For this you need to modify the CorePredicate of GeneralizedDBSCAN to obtain a "WeightedCorePredicate". As long as you instantiate the objects from Java (and pass the relations directly to the classes) this should be fairly simple - you simply pass the relation of weights when instantiating your "WeightedCorePredicate". It only becomes difficult once you try to make it all available by command line to specify the input format, and how it selects the right relations and columns.

It's not trivial though to make this command-line and minigui-usable, as you will need a second relation for the weights. From Java code, its fairly easy to do once you have understood the concept of using relations instead of arrays for everything. Roughly, for every neighbor you add the weights from the weight relation and compare it to a threshold instead of comparing the count to the "minpts" integer.
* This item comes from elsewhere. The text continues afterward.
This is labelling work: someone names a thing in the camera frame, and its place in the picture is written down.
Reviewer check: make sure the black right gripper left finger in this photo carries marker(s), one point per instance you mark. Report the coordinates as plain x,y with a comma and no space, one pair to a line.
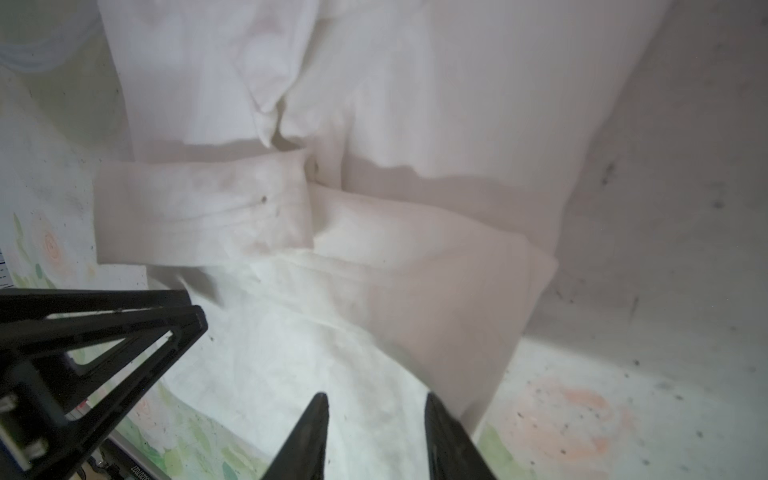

Since this has recently been requested by another user, I would appreciate a pull request to contribute this to ELKI.

As for the goal of outlier detection, I suggest to rather use a method designed for outlier detection instead. For example Local Outlier Factor, or even the simple k-nearest-neighbor detectors should work fine, and can be faster than DBSCAN. I am not convinced that your approach yields a lot of benefits - with the help of index structures, DBSCAN usually is quite fast; and likely your de-duplication approach is already as expensive as DBSCAN with a similar grid-based data index.